Fig. 3 | BMC Bioinformatics

Fig. 3

From: Visualizing histopathologic deep learning classification and anomaly detection using nonlinear feature space dimensionality reduction

Fig. 3

Visualization of CNN-based histological data structure and classification using t-SNE. a t-SNE plot showing the planar representation of the internal high-dimensional organization of the 13 trained tissue classes within the CNN’s final hidden layer. 350–600 training tiles from each class are plotted so that each point within the t-SNE represents a 1024 × 1024 pixel training image. Tiles belonging to each class are labeled with a unique colour for convenience. Insets show representative images from each cluster/class. b Dimensionality reduction techniques (like t-SNE) position data so that points close together represents images the CNN perceives as have a similar pattern. This plot therefore allows visualization of what classes the computer perceives to be closely related. Learned features appear to qualitatively organize in a biology-inspired manner similar to the framework shown in Fig. 1b.
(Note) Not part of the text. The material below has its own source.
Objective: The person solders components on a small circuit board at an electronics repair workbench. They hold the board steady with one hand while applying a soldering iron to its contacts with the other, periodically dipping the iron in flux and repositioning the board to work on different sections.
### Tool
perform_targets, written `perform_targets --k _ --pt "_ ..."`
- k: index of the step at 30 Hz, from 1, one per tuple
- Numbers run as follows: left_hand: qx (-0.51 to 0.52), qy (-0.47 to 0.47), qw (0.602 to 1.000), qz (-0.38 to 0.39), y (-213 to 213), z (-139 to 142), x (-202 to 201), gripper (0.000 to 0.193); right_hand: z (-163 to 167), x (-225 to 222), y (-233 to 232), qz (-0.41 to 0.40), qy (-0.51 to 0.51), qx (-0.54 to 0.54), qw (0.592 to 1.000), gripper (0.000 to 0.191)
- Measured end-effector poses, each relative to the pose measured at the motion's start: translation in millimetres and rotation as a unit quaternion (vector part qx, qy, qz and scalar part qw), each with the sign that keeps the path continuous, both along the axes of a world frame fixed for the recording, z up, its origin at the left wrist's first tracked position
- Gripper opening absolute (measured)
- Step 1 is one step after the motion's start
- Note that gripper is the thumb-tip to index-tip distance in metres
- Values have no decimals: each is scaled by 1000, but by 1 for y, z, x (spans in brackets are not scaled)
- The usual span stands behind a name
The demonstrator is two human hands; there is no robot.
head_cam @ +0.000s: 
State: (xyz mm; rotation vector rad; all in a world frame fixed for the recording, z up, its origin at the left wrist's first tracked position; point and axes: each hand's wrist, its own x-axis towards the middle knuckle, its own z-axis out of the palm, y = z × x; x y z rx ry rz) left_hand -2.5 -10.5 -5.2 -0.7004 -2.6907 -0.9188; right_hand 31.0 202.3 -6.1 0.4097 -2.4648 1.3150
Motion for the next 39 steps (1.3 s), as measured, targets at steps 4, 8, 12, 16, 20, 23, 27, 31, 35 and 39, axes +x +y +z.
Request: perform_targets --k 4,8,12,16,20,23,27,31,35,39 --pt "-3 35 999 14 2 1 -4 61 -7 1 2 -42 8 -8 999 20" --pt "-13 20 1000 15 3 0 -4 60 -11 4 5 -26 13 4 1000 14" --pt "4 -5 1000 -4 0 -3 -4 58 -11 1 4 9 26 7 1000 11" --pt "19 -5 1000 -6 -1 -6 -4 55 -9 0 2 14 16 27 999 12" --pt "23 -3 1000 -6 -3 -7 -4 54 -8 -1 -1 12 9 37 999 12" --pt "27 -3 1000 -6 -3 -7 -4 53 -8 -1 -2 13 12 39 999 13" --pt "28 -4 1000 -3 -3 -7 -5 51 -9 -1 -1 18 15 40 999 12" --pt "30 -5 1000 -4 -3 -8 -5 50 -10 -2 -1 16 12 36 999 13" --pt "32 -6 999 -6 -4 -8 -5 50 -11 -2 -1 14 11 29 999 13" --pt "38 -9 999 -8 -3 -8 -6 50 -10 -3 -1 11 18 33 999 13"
In addition to anuclear (yellow region), normal (red region) and lesional (blue region) tissue regions, there is an additional trend towards cohesive lesions (meningioma and metastasis) being arranged close together as one moves upward within the large blue cluster. Understanding such configurations could provide more transparency into computer-driven learning of medical images. c-e Examples of t-SNE-based visualization and classification of test WSIs. For each prediction, we overlay 100 images patches extracted from testing images (represented by the red diamonds) to carry out classification. A k-nearest neighbor approach is used to assign individual tiles to clusters or undefined regions. In addition to qualitative visual predictions, the distribution of testing tiles (χ2 test) allows for quantitative statistically driven classification scores. Clinicopathological classes: schwannoma (c), glioma (d) and metastasis (e)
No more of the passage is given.